2.- Should I prefer something easier and "dummy proof" like RealBasic.

The hard part is the programming, and RealBasic won't save you from that. There are a lot of fiddly details of coding that RealBasic may save you from, though. If you're in it for the long haul, you'll probably find you're better off with Objective-C or C++ than with RealBasic, but if you're in it for the long haul you'll probably wind up picking up at least a half-dozen languages.


3.- Can anyone recommend me a good book to start a self teaching process.

If you want to understand programming really deeply, there are few better books than _The Structure and Interpretation of Computer Programs_. It's a college textbook, not really designed primarily for self-study, but if you work your way through it carefully and make sure you understand every point along the way, by the time you finish it you'll be ahead of 98% of the people with computer science degrees out there.


If you understand programming already, _Cocoa Programming for Mac OS X_ is an excellent introduction to Objective-C and Cocoa. It assumes you know how to program already, though, and it focuses on details specific to Objective-C and Cocoa.

Aside from that -- I recall _C: How to Program_ as being particularly good for beginners when I was tutoring C programmers, but that was a long time ago and later revisions may have altered it. (I have the second edition on my shelf; they're up to the fourth edition now.) Objective-C is a superset of C, so learning C well is not wasted effort; and a good basic programming book that walks you through the basic concepts in C is probably a very good place to start, whether you keep on using C or move on to Objective-C or C++ (or even Java) afterwards.
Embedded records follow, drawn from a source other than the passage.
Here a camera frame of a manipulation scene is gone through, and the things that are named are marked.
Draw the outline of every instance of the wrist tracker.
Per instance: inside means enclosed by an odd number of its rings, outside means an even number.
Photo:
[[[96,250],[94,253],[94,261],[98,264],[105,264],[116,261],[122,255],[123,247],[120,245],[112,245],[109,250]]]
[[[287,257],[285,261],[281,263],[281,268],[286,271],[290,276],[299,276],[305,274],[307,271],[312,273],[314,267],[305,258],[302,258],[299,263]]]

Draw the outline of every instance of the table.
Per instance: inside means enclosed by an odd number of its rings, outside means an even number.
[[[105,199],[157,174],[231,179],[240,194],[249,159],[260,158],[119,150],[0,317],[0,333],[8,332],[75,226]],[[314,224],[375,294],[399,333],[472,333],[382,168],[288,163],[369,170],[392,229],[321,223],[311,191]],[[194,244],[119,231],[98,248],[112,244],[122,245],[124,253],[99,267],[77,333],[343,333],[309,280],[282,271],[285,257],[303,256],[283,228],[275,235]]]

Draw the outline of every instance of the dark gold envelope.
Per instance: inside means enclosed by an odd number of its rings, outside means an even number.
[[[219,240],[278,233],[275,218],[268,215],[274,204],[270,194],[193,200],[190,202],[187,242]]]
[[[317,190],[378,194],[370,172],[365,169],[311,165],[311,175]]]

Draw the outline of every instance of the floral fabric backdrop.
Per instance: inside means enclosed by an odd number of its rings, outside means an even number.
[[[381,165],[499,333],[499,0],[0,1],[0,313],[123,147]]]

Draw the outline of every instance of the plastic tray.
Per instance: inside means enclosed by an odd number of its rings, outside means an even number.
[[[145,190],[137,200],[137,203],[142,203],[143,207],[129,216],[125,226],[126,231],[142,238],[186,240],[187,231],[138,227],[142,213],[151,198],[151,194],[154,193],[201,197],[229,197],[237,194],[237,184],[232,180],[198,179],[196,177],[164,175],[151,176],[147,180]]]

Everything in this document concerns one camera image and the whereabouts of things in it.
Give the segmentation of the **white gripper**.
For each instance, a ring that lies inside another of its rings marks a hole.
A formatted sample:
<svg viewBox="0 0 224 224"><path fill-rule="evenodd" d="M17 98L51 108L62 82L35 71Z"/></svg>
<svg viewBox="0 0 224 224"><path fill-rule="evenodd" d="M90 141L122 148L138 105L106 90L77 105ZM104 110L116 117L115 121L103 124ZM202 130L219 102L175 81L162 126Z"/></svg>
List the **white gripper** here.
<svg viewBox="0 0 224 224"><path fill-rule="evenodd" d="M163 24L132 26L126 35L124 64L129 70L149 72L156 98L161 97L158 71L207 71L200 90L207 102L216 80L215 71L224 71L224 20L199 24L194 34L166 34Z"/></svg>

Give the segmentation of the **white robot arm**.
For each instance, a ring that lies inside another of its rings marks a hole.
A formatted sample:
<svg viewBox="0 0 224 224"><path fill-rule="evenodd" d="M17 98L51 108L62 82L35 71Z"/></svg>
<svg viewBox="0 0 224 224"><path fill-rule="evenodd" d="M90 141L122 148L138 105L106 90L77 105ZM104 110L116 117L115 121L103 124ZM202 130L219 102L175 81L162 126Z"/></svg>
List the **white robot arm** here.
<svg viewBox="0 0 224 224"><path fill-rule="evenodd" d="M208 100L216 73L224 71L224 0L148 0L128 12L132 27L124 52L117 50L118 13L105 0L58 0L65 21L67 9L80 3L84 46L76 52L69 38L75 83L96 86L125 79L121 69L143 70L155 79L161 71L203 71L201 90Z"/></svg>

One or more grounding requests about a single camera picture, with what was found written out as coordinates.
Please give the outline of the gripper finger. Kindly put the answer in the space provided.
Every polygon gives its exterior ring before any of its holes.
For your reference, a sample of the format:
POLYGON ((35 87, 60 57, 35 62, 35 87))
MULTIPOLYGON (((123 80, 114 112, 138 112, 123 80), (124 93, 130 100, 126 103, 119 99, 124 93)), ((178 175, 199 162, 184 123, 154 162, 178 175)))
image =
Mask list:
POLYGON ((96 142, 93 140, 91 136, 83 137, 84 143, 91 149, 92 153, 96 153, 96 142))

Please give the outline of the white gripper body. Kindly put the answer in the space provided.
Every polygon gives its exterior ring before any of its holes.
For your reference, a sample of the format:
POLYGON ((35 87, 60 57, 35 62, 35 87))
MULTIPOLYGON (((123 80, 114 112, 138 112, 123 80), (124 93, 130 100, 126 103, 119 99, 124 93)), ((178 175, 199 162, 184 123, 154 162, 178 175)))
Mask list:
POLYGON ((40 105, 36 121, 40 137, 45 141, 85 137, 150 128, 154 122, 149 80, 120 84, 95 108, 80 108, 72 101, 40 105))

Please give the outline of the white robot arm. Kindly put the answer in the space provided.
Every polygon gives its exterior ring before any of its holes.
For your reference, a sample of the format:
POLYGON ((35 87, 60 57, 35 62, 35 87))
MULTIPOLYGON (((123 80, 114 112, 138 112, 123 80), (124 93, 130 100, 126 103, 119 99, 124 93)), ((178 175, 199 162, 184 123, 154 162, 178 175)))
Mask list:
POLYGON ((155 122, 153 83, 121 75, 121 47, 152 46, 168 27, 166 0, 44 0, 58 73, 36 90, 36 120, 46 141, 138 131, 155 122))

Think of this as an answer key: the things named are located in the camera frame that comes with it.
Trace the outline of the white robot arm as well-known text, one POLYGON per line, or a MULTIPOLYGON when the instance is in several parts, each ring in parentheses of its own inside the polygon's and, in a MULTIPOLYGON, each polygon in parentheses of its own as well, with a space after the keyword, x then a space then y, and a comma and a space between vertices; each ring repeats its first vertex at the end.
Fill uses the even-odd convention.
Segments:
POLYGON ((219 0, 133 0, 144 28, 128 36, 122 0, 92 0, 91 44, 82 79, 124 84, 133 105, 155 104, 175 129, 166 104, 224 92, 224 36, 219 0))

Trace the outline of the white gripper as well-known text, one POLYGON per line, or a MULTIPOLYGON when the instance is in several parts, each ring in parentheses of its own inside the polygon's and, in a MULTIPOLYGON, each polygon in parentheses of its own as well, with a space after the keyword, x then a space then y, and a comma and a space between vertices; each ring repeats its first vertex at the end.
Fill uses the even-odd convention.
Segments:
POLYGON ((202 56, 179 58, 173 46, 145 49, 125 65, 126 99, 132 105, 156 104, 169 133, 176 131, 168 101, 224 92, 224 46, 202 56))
So I'd recommend starting with _C: How to Program_, following it with a mix of _The Structure and Interpretation of Computer Programs_ and _Cocoa Programming for Mac OS X_.

4.- It is possible to really learn Xcode without experience in
programming, the closest thing to a code that I've seen was watching
the Matrix movies.

That is sort of like asking "Is it possible to really learn Pages without experience in writing?" Sure, but since XCode is a tool to let you write programs, you'll learn to program, you'll learn a language, and you'll learn XCode. You can *start* learning XCode without much experience programming, but you won't get very far; just as you can learn about Pages without having much writing experience, but you'll learn more about it as you actually use it to write.


5.- I can write my own scripts using lingo, but I think that does not
count as real programming, I'm right?

Based on what I've seen of Lingo, it's certainly possible to use it as a general programming language, but it's a chore to do so. I suspect that what you've already written are most accurately described as first steps in programming. Whether that's "real programming" or not is pretty much irrelevant; they're *small* programs, first steps, and one of the big problems in programming is learning how to write big programs that don't collapse under the weight of their own complexity.